Advertisement

Chinatown Lights the Way

Share

A couple of years ago, business owners in Chinatown learned that the streetlights along Broadway were scheduled for replacement by the city. That meant more of the standard-issue cobra-head lamps that illuminate most large L.A. thoroughfares: a streamlined, modern design nearly invisible in its ubiquity.

But revitalization is the order of the day in Chinatown, and the neighborhood soon found itself on the cutting edge of a boom in L.A. streetlight design.

In pursuit of a more distinctive ambience for the area, members of the Chinatown Business Improvement District chipped in slightly more than $200,000 to supplement the nearly $300,000 the City of Los Angeles Bureau of Street Lighting had budgeted. “Prior to destination projects like Universal City Walk, Chinatown was the original theme project,” says George Yu, executive director of the improvement district.

Advertisement

After consulting with the bureau, the business owners decided to replace the area’s 50 existing streetlights with 50 dark green poles topped with retro-style teardrop pendant lamps. They also added 42 “post-top” pedestrian lights featuring windowed lamps shaped like Asian temples and decorated with gold detail motifs, including a Chinese dragon. The lights along Broadway, between Cesar E. Chavez Avenue and Cottage Home Street, were installed in September. More likely will follow on Hill Street next year.

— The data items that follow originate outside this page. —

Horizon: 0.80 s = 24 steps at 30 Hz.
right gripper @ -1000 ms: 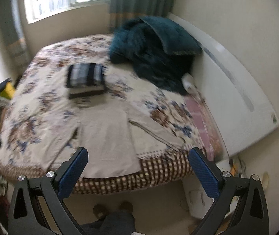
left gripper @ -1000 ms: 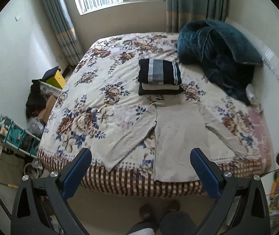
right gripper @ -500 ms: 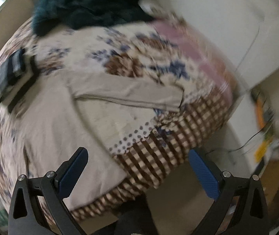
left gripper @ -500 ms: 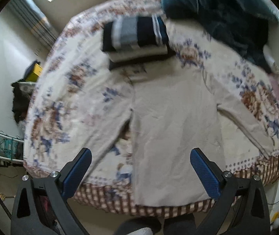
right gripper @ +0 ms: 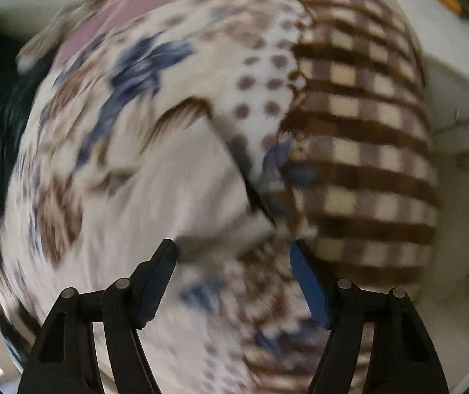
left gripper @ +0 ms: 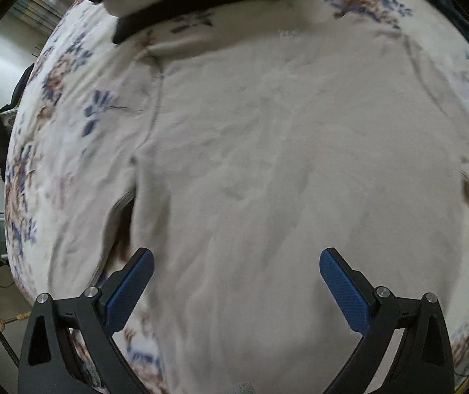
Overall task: Fold small clothes
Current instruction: 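Grasp the beige shirt's sleeve with the right gripper and fold it across the body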
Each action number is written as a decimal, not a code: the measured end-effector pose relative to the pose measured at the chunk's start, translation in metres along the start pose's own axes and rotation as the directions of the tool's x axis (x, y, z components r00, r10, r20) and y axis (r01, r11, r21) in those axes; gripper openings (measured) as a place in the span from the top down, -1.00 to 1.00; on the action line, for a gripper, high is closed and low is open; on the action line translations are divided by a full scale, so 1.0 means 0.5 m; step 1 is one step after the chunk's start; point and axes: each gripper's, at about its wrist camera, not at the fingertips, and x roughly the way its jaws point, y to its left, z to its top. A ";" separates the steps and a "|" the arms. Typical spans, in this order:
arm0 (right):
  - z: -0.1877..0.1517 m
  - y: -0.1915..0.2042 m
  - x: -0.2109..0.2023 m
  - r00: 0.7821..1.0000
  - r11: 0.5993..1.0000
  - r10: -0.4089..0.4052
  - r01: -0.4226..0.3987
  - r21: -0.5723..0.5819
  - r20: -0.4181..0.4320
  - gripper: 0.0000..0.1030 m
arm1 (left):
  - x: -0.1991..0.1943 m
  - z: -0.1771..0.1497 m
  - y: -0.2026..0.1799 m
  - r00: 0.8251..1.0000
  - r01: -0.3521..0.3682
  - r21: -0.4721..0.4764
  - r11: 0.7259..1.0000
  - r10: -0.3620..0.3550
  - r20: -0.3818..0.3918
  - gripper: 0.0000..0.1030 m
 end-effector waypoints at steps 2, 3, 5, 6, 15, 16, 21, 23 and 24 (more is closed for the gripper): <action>0.006 0.002 0.016 0.999 0.998 0.014 -0.016 0.062 0.034 -0.43 | 0.018 0.017 -0.003 1.000 0.003 -0.001 1.000 -0.003 -0.007 -1.00; 0.007 0.006 0.018 0.998 0.996 0.015 -0.020 0.088 0.053 -0.42 | 0.023 0.023 -0.003 1.000 0.006 -0.004 1.000 -0.006 -0.008 -1.00; 0.002 0.015 0.016 0.995 0.989 0.025 -0.040 0.142 0.101 -0.23 | 0.026 0.032 0.002 1.000 0.014 -0.018 1.000 -0.015 -0.005 -1.00; -0.003 0.023 0.015 0.993 0.988 0.017 -0.035 0.151 0.121 0.01 | 0.026 0.035 0.004 1.000 0.018 -0.025 1.000 -0.019 -0.006 -1.00; -0.018 0.136 -0.017 0.984 1.000 -0.005 0.010 -0.026 0.180 0.83 | 0.003 0.018 0.054 0.999 0.039 -0.074 0.996 -0.039 -0.001 -1.00; -0.028 0.165 -0.031 0.980 0.997 0.000 0.015 -0.077 0.198 0.83 | 0.002 0.014 0.060 0.999 0.038 -0.078 0.996 -0.038 -0.001 -1.00; -0.102 0.294 -0.113 0.967 0.939 0.086 0.002 -0.345 0.242 0.84 | -0.001 -0.015 0.104 0.999 0.036 -0.131 0.991 -0.038 -0.015 -1.00; -0.159 0.360 -0.153 0.961 0.876 0.146 -0.016 -0.482 0.233 0.84 | -0.003 -0.028 0.128 0.999 0.035 -0.147 0.988 -0.038 -0.013 -1.00; -0.196 0.400 -0.173 0.958 0.828 0.182 -0.027 -0.560 0.223 0.84 | -0.005 -0.038 0.143 0.999 0.033 -0.157 0.987 -0.035 -0.010 -1.00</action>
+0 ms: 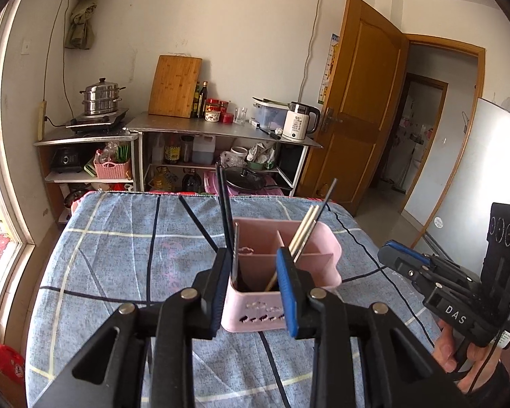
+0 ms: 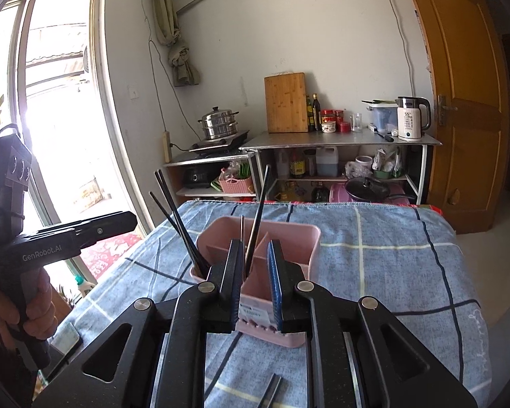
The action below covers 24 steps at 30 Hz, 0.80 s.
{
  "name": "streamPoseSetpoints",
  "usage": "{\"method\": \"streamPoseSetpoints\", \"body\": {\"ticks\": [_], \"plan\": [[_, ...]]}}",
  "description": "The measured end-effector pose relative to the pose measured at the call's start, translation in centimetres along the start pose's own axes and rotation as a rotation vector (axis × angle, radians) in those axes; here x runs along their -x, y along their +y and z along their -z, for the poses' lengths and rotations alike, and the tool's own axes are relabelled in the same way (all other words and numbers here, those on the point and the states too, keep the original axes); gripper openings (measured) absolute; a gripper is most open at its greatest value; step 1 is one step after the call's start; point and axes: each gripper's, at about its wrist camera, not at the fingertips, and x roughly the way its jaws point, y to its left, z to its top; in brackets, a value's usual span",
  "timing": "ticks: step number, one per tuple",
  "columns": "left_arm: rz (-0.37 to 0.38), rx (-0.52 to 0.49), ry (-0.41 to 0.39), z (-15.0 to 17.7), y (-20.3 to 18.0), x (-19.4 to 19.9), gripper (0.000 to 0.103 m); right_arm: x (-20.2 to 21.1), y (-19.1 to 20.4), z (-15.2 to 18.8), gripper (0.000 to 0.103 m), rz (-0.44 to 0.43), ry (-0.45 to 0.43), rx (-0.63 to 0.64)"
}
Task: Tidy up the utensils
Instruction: 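Lower the chopsticks into the basket and open both tools, then move both open tools back to the last black chopsticks on the cloth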
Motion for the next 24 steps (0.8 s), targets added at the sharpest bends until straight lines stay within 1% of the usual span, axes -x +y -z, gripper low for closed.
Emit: {"method": "streamPoseSetpoints", "body": {"ticks": [6, 12, 19, 24], "plan": [[-0.003, -0.021, 0.017, 4.3, -1.7, 1.1, 0.03, 2.7, -0.7, 3.5, 0.015, 0.003, 0.005, -0.009], [-0.002, -0.044, 0.06, 8.8, -3.4, 1.5, 0.03, 4.9, -1.6, 6.8, 0.015, 0.006, 0.032, -0.045], [-0.003, -0.05, 0.121, 12.2, -4.2, 0.7, 0.03, 5.2, -2.2, 10.5, 0.015, 0.042, 0.114, -0.054], [-0.004, -0.044, 0.153, 13.6, -4.2, 0.1, 0.03, 4.5, -2.9, 12.3, 0.015, 0.055, 0.169, -0.084]]}}
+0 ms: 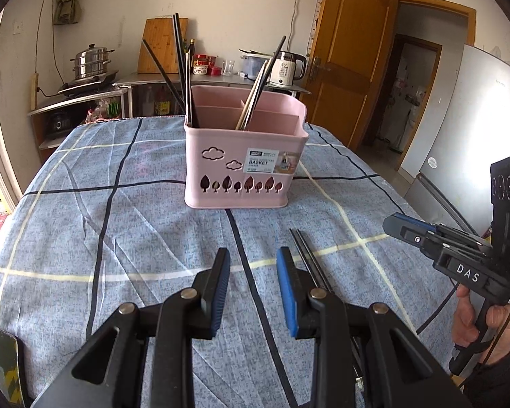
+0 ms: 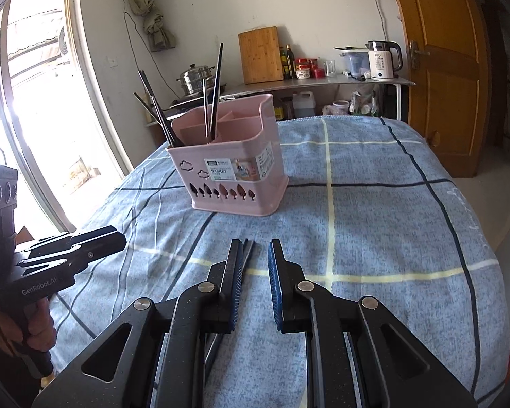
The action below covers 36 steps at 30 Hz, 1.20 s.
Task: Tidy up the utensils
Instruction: 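Move both open tools back to the last black chopsticks on the cloth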
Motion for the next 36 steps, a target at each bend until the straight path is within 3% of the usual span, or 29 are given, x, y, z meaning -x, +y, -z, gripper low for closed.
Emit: {"method": "streamPoseSetpoints", "body": {"ticks": [23, 36], "plan": [[0.004, 0.043, 0.057, 1.1, 1.4, -1.9, 0.03, -6.7, 2.8, 3.6, 0.015, 0.028, 0.249, 0.067], [0.084, 0.042, 0.162, 0.8, -0.9, -5.3, 0.03, -5.6, 0.6, 3.7, 0.01, 0.057, 0.258, 0.081]]}}
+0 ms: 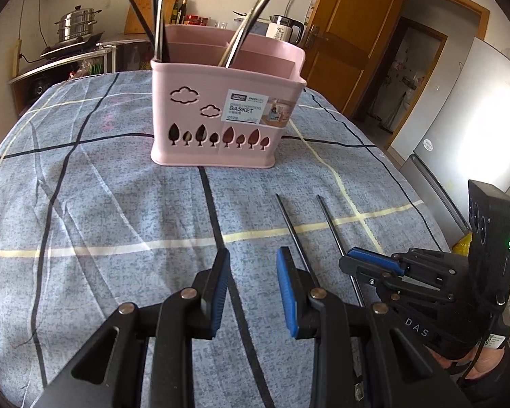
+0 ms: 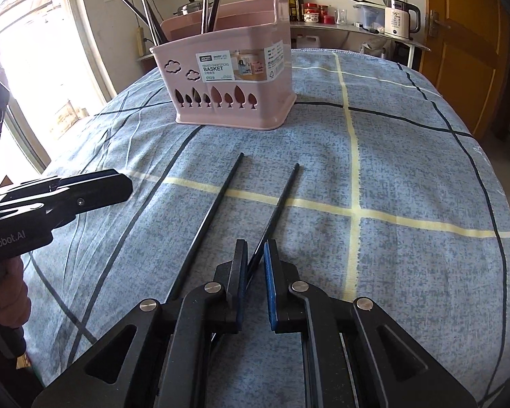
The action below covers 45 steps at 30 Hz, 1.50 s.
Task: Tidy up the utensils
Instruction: 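Move both open tools back to the last black chopsticks on the cloth, then grasp a black chopstick with the left tool while the right tool grasps another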
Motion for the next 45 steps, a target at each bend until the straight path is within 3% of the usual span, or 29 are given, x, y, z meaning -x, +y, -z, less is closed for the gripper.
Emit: {"method": "streamPoseSetpoints", "body": {"ticks": [9, 13, 18, 21, 23, 29, 33, 38, 42, 45], "plan": [[0.039, -0.029, 0.081, -1.3, -2.8, -4.0, 0.03, 1.0, -3.1, 0.4, 0.01, 0.036, 0.006, -0.026], [0.015, -0.043, 0.116, -1.6, -3.7, -5.8, 0.03, 1.3, -4.1, 0.4, 0.01, 0.049, 0.004, -0.051], [-0.041, -0.118, 0.096, -1.4, -5.3, -6.2, 0.029, 1.1, -4.5, -0.2, 0.01, 0.074, -0.001, -0.073], [-0.079, -0.154, 0.098, -1.3, -5.5, -6.3, 0.015, 0.5, -4.7, -0.7, 0.01, 0.088, 0.015, -0.091], [-0.069, -0.141, 0.111, -1.2, -5.1, -6.1, 0.012, 0.3, -4.5, -0.9, 0.01, 0.095, 0.02, -0.09], [-0.034, -0.055, 0.152, -0.9, -3.7, -5.0, 0.012, 0.1, -4.1, -1.1, 0.013, 0.11, 0.032, -0.085], [0.006, 0.007, 0.177, -0.5, -3.4, -4.4, 0.025, 0.2, -4.2, -1.0, 0.013, 0.109, 0.033, -0.088], [-0.03, -0.031, 0.159, -0.2, -4.5, -4.7, 0.026, 0.2, -3.9, -0.8, 0.013, 0.12, 0.034, -0.068], [-0.085, -0.07, 0.141, -0.2, -5.1, -5.1, 0.011, 0.3, -3.6, -0.8, 0.011, 0.137, 0.036, -0.053], [-0.086, -0.08, 0.14, -0.4, -5.0, -5.3, 0.01, 0.3, -3.5, -0.8, 0.01, 0.138, 0.038, -0.049]]}}
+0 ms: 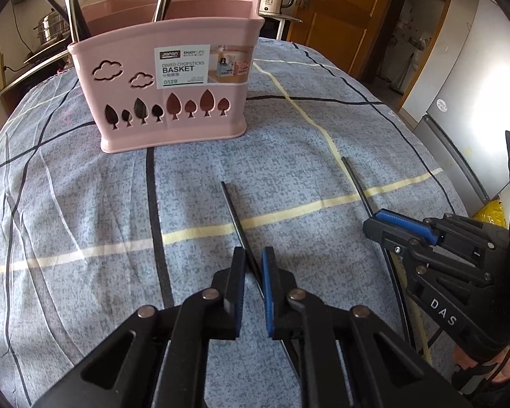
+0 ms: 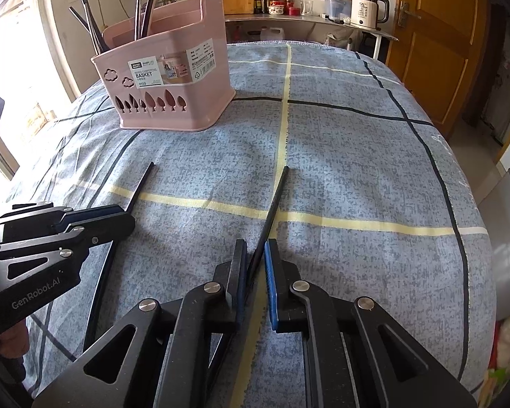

The improvement group and the bureau studied streetlights in several major U.S. Chinatowns as well as concept drawings from manufacturers. Yu says he and his business colleagues “all understood that the landscape of Chinatown needed to improve. We’re trying to attract more evening traffic. When I first came to Chinatown back in ‘77, numerous restaurants were open specifically for the midnight snack business, up to 3 in the morning.” Chinatown is indeed spiffing up, but it’s also true that streetlight fever seems to be sweeping Los Angeles. “We’re getting a lot more requests for different-style poles,” says Norma Marrero, senior street lighting engineer with the bureau. Retro is hot. There’s a new commitment on the bureau’s end to “rehabilitate and replicate the old vintage street lights instead of replacing them with modern poles,” says Ed Ebrahimian, the bureau’s assistant director. Examples include the almost-completed rehabilitation of the classic fixtures in Outpost Estates near La Brea and Franklin avenues, as well as a soon-to-commence project along Wilshire Boulevard between Hoover Street and Wilton Place.

For those in search of inspiration, historic L.A. streetlights are on display at the “Vermonica” installation in the parking lot of the Staples store at Santa Monica Boulevard and Vermont Avenue. And “Light Up the Night: Streetlights of Los Angeles” is on view at downtown’s Museum of Neon Art through March 21.

Any day now, work is slated to begin along Hollywood Boulevard between Sycamore Avenue and Gower Street to replace the old metal boxes with retro-style pendant luminaries. “It’s the old look,” says Hagop Tujian, the Bureau of Street Lighting division manager in charge of the Hollywood project. “Anyone who has old Hollywood pictures will see those units. It’s going back to the way it used to look, but with excellent lighting levels.”